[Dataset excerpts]
* * * *

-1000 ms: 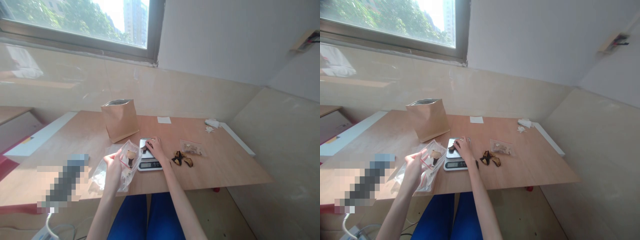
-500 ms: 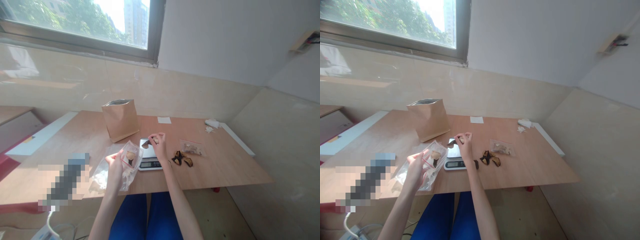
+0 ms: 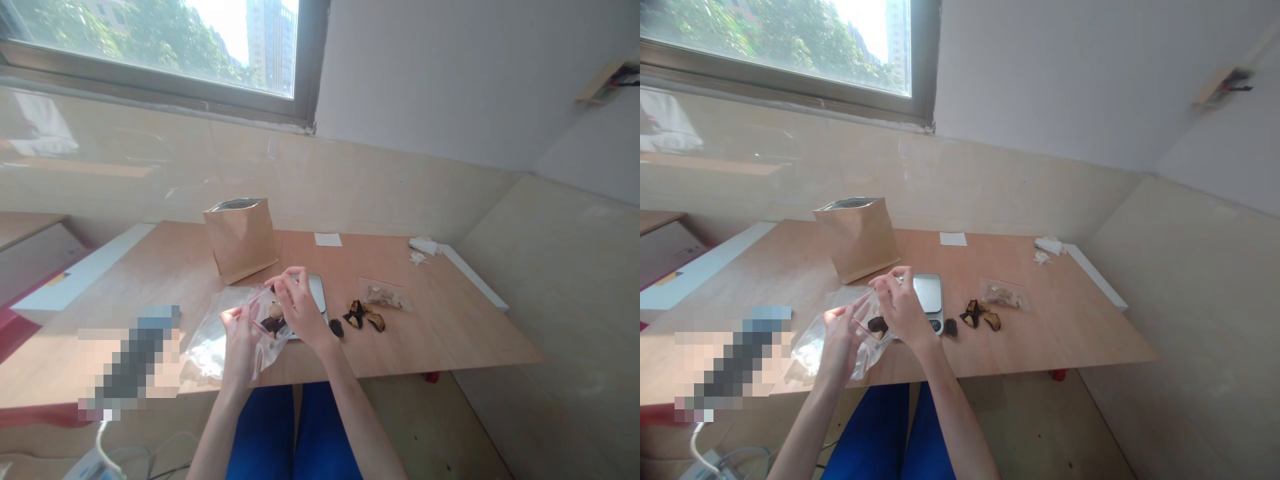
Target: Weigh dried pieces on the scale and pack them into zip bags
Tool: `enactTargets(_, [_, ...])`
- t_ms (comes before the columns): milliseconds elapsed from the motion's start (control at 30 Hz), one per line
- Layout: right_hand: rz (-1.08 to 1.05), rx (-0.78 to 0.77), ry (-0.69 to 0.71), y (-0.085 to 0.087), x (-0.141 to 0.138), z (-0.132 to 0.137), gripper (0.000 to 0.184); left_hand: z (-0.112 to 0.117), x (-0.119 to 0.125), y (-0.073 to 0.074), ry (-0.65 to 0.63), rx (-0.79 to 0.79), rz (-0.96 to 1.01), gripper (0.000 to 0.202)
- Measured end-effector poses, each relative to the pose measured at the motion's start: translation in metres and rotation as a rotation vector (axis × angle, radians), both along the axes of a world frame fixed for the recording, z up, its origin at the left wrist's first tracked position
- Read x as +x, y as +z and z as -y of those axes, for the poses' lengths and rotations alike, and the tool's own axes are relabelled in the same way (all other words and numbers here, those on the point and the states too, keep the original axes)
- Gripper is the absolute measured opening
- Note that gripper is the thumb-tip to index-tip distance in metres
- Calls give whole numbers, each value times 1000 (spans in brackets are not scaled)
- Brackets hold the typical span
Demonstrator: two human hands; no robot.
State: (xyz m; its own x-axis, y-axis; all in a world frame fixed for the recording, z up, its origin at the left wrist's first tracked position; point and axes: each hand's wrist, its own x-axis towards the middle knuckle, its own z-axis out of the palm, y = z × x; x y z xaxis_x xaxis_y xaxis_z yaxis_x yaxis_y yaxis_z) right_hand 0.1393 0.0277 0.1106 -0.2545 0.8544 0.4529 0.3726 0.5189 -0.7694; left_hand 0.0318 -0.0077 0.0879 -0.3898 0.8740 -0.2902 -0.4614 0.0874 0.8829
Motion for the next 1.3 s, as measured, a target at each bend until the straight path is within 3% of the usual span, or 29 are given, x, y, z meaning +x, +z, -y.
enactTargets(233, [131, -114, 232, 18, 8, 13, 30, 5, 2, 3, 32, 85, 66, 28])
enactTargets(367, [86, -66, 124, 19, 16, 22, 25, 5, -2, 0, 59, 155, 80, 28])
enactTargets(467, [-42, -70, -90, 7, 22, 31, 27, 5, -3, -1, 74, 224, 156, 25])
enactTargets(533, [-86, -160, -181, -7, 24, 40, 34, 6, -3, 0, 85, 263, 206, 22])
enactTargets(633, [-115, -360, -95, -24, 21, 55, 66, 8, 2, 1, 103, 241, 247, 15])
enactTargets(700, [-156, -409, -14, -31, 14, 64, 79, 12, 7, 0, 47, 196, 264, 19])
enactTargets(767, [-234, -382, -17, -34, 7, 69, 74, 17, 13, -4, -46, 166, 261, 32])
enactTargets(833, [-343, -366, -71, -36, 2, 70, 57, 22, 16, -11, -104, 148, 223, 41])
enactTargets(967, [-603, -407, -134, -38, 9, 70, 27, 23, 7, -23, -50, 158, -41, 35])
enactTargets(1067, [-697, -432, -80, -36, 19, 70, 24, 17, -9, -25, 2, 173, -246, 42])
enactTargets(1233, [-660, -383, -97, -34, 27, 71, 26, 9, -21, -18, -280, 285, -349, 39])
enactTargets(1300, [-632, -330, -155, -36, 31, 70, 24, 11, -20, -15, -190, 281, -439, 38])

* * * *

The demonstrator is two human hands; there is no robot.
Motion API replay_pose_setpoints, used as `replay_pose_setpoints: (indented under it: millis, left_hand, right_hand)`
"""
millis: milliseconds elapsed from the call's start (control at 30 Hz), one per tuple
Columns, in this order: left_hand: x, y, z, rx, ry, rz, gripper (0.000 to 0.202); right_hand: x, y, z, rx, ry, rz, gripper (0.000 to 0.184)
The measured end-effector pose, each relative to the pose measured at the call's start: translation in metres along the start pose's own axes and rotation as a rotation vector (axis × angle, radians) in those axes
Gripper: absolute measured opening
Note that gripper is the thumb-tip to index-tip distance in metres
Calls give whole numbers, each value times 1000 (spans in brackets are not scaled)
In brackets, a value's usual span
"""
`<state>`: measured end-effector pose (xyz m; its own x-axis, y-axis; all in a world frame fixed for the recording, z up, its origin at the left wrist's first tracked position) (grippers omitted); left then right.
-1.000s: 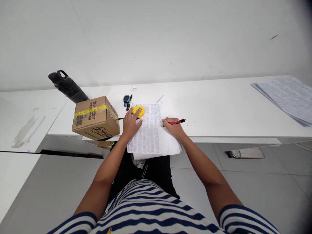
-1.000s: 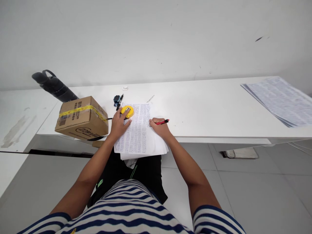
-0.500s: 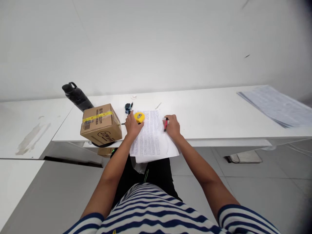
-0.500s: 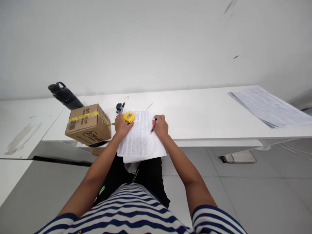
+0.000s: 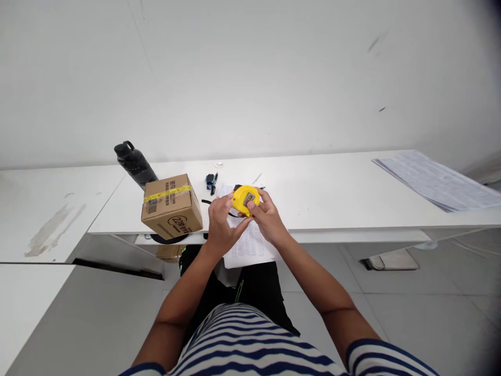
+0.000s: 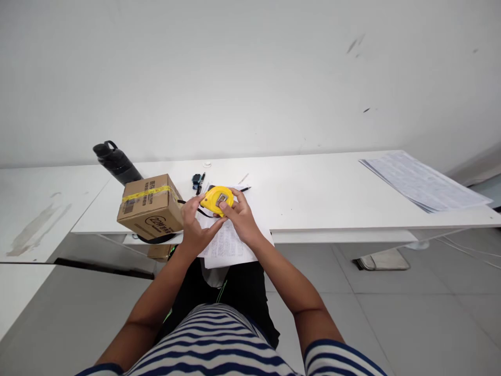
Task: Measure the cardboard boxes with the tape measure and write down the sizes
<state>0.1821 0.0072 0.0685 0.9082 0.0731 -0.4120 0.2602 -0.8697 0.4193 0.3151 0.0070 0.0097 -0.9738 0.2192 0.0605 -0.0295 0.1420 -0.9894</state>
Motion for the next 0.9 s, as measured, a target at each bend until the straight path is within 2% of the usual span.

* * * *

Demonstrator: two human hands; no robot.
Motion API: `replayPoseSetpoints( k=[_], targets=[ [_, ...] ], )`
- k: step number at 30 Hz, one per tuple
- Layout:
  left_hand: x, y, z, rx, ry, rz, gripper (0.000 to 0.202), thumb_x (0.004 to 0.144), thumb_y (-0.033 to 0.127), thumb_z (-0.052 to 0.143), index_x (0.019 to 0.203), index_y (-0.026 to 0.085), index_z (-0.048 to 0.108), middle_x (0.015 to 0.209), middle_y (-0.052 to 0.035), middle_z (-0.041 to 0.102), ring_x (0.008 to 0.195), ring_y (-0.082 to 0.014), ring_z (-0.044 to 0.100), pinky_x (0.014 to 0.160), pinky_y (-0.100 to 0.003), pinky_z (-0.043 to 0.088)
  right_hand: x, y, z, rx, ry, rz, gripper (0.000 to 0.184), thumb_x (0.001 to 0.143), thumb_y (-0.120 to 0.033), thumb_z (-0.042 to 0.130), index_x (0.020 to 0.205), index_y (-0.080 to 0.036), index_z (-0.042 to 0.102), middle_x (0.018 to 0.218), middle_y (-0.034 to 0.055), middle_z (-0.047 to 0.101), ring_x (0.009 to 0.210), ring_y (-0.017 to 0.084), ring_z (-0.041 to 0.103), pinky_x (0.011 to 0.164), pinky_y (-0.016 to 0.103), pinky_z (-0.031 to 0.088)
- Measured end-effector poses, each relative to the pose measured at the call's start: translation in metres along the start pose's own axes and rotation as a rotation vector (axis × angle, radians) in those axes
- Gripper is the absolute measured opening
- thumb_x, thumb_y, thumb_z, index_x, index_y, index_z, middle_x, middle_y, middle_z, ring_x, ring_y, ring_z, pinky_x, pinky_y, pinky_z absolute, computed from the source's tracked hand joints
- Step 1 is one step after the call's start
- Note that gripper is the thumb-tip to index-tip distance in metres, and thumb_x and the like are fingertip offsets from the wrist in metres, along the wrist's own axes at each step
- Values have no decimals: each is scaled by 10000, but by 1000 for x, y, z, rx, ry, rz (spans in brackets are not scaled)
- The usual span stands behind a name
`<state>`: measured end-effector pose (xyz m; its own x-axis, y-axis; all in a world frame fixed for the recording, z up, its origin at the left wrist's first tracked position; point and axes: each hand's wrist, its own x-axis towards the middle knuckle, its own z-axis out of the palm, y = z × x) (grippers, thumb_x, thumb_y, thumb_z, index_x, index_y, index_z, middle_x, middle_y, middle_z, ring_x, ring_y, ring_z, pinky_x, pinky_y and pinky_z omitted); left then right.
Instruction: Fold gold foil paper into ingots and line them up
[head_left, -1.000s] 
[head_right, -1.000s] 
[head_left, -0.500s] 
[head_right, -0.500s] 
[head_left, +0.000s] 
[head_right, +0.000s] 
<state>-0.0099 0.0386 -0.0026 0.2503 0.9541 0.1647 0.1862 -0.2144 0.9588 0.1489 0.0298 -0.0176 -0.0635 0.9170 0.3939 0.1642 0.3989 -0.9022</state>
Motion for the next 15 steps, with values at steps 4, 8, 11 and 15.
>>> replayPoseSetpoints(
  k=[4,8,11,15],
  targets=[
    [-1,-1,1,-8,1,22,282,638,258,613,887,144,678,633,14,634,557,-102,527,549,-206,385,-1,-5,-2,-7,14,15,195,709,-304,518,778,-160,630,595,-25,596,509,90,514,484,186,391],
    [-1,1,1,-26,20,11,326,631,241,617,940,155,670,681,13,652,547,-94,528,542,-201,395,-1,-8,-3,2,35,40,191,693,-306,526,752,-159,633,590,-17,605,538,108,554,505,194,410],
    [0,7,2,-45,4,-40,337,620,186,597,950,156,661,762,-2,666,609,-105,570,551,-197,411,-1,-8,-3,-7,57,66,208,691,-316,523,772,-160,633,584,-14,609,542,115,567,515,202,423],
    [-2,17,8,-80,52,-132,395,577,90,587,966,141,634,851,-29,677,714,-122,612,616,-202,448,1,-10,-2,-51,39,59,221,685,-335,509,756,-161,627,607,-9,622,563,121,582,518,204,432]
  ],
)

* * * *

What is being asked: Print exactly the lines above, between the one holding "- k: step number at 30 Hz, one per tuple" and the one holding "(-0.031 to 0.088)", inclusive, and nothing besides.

Solution to this problem:
- k: step number at 30 Hz, one per tuple
- Layout:
  left_hand: x, y, z, rx, ry, rz, gripper (0.000 to 0.202), thumb_x (0.004 to 0.144), thumb_y (-0.033 to 0.127), thumb_z (-0.052 to 0.143), index_x (0.019 to 0.203), index_y (-0.026 to 0.085), index_z (-0.048 to 0.108), middle_x (0.015 to 0.209), middle_y (-0.052 to 0.035), middle_z (-0.041 to 0.102), ring_x (0.008 to 0.195), ring_y (-0.082 to 0.014), ring_z (-0.044 to 0.100), pinky_x (0.014 to 0.160), pinky_y (-0.100 to 0.003), pinky_z (-0.043 to 0.088)
  right_hand: x, y, z, rx, ry, rz, gripper (0.000 to 0.184), thumb_x (0.001 to 0.143), thumb_y (-0.120 to 0.033), thumb_z (-0.042 to 0.130), index_x (0.020 to 0.205), index_y (-0.080 to 0.036), index_z (-0.042 to 0.102), middle_x (0.018 to 0.218), middle_y (-0.034 to 0.055), middle_z (-0.047 to 0.101), ring_x (0.009 to 0.210), ring_y (-0.017 to 0.084), ring_z (-0.041 to 0.103), pinky_x (0.011 to 0.164), pinky_y (-0.016 to 0.103), pinky_z (-0.031 to 0.088)

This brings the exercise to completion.